Try it: Report the number of lines in the data below where the string "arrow" shows up, and only that number.

(Data excerpts)
══════════════════════════════
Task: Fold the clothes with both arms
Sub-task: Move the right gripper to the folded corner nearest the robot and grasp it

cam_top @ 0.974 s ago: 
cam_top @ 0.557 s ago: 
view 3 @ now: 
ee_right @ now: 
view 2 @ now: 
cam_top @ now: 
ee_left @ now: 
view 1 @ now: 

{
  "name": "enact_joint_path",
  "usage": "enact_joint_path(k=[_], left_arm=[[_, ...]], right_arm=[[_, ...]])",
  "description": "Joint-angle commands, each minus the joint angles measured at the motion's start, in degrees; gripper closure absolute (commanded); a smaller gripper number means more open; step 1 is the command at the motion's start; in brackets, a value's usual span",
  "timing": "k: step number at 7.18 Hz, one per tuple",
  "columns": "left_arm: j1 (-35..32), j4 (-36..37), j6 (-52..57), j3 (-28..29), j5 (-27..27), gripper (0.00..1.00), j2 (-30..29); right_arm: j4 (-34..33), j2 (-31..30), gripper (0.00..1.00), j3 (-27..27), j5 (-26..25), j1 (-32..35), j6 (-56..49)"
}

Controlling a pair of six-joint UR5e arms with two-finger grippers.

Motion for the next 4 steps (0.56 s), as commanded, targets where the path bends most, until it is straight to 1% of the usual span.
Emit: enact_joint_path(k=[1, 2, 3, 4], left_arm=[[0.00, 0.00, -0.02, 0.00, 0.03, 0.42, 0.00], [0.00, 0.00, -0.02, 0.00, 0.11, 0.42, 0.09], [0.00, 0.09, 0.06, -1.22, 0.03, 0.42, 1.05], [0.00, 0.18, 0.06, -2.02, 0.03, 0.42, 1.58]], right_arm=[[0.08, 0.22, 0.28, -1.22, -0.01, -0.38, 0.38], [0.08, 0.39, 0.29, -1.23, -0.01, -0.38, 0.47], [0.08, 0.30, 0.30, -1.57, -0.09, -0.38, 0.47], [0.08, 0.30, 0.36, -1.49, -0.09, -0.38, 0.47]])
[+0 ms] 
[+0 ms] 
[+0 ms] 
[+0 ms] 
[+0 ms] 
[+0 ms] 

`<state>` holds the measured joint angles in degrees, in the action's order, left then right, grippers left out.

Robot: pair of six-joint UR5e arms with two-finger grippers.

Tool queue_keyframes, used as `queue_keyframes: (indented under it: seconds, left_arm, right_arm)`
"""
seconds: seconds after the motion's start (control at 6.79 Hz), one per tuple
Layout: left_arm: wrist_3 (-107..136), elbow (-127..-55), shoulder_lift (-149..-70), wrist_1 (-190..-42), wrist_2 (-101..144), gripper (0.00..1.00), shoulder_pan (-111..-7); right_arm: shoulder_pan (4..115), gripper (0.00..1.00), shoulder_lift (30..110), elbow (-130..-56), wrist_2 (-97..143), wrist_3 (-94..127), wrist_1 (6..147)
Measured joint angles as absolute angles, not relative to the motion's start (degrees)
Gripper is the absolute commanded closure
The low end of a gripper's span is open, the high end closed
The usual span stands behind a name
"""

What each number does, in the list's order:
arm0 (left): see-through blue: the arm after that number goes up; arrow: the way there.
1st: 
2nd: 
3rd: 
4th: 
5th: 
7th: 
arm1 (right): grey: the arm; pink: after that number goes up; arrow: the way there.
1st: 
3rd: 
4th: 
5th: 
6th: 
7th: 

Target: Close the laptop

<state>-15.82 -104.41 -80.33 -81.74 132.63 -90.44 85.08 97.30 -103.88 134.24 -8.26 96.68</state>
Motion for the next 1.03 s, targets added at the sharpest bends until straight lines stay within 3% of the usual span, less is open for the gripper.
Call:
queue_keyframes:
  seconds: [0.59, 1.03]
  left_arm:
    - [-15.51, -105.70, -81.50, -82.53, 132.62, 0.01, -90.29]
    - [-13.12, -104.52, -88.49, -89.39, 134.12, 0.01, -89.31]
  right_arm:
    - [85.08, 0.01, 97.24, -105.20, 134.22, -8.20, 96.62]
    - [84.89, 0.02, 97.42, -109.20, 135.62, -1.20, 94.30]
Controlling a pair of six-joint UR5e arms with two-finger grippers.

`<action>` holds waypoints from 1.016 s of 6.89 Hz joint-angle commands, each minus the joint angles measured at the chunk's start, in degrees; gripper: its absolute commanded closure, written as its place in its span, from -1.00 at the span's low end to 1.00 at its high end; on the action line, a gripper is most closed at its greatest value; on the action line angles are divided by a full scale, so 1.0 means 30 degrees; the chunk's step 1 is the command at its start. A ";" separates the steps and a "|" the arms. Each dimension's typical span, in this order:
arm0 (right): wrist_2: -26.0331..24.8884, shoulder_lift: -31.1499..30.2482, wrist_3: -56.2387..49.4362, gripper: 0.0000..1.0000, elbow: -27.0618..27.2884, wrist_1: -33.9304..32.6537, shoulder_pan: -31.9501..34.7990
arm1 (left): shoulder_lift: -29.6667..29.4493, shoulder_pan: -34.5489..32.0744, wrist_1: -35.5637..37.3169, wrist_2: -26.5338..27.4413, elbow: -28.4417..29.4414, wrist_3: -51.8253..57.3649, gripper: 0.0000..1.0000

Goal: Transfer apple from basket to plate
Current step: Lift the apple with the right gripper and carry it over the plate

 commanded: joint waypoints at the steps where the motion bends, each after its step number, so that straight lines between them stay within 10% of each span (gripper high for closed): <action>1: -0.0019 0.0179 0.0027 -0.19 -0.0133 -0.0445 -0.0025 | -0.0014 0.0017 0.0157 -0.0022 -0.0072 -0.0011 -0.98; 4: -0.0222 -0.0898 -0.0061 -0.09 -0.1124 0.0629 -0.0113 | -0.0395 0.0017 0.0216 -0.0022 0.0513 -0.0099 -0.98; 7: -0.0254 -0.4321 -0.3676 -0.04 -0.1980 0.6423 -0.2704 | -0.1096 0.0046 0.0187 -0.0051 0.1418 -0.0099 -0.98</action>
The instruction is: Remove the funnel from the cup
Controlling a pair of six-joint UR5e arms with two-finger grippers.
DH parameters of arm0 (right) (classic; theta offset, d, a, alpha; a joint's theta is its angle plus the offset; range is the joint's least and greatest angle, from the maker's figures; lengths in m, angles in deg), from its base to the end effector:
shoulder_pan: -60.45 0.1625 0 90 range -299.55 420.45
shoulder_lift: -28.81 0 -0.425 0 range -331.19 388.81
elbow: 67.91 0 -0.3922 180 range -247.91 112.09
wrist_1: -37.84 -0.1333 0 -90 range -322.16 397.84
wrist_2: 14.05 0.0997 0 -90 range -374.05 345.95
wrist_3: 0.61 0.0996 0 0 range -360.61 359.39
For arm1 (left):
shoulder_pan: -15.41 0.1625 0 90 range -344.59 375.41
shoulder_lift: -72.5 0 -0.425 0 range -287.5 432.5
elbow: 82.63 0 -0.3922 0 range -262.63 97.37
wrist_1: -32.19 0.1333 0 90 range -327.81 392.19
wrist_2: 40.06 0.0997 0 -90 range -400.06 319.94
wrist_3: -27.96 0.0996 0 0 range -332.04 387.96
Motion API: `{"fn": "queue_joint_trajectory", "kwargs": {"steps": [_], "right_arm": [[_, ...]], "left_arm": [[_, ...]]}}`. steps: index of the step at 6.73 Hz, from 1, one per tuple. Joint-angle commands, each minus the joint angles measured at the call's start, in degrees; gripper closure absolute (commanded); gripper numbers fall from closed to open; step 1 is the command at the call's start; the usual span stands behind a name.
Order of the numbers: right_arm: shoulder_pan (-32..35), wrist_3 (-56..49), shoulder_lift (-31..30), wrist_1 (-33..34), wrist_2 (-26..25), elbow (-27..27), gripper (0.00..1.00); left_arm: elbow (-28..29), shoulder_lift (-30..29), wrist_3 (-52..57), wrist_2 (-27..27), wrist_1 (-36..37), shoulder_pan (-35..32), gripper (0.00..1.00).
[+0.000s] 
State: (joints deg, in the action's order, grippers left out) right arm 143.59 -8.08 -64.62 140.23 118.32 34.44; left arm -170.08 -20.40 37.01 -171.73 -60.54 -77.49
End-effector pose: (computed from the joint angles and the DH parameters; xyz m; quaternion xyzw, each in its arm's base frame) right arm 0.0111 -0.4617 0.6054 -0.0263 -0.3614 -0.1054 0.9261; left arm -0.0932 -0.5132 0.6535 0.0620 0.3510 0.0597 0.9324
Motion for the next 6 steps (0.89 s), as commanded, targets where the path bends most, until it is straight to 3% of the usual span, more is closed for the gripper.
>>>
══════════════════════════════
Output of the exercise: 2